Solved – How does Krizhevsky’s ’12 CNN get 253,440 neurons in the first layer

conv-neural-networkdeep learningneural networks

In Alex Krizhevsky, et al. Imagenet classification with deep convolutional neural networks they enumerate the number of neurons in each layer (see diagram below).

The network’s input is 150,528-dimensional, and the number of neurons in the network’s remaining layers is given by 253,440–186,624–64,896–64,896–43,264– 4096–4096–1000.

CNN

A 3D View

The number of neurons for all layers after the first is clear.

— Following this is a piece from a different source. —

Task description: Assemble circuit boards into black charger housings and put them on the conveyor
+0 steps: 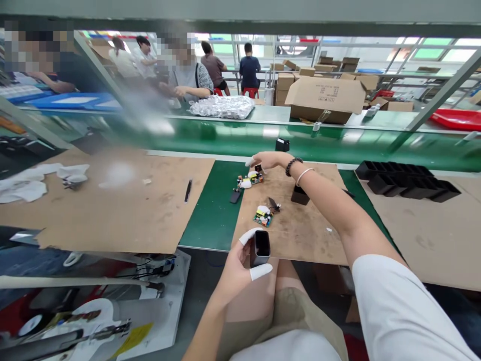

One simple way to calculate the neurons is to simply multiply the three dimensions of that layer (planes X width X height):

  • Layer 2: 27x27x128 * 2 = 186,624
  • Layer 3: 13x13x192 * 2 = 64,896
  • etc.

However, looking at the first layer:

  • Layer 1: 55x55x48 * 2 = 290400

Notice that this is not 253,440 as specified in the paper!

Calculate Output Size

The other way to calculate the output tensor of a convolution is:

If the input image is a 3D tensor nInputPlane x height x width, the output image size will
be nOutputPlane x owidth x oheight where

owidth = (width - kW) / dW + 1

oheight = (height - kH) / dH + 1 .

(from Torch SpatialConvolution Documentation)

The input image is:

  • nInputPlane = 3
  • height = 224
  • width = 224

And the convolution layer is:

  • nOutputPlane = 96
  • kW = 11
  • kH = 11
  • dW = 4
  • dW = 4

(e.g. kernel size 11, stride 4)

Plugging in those numbers we get:


owidth = (224 - 11) / 4 + 1 = 54
oheight = (224 - 11) / 4 + 1 = 54

So we're one short of the 55x55 dimensions we need to match the paper. They might be padding (but the cuda-convnet2 model explicitly sets the padding to 0)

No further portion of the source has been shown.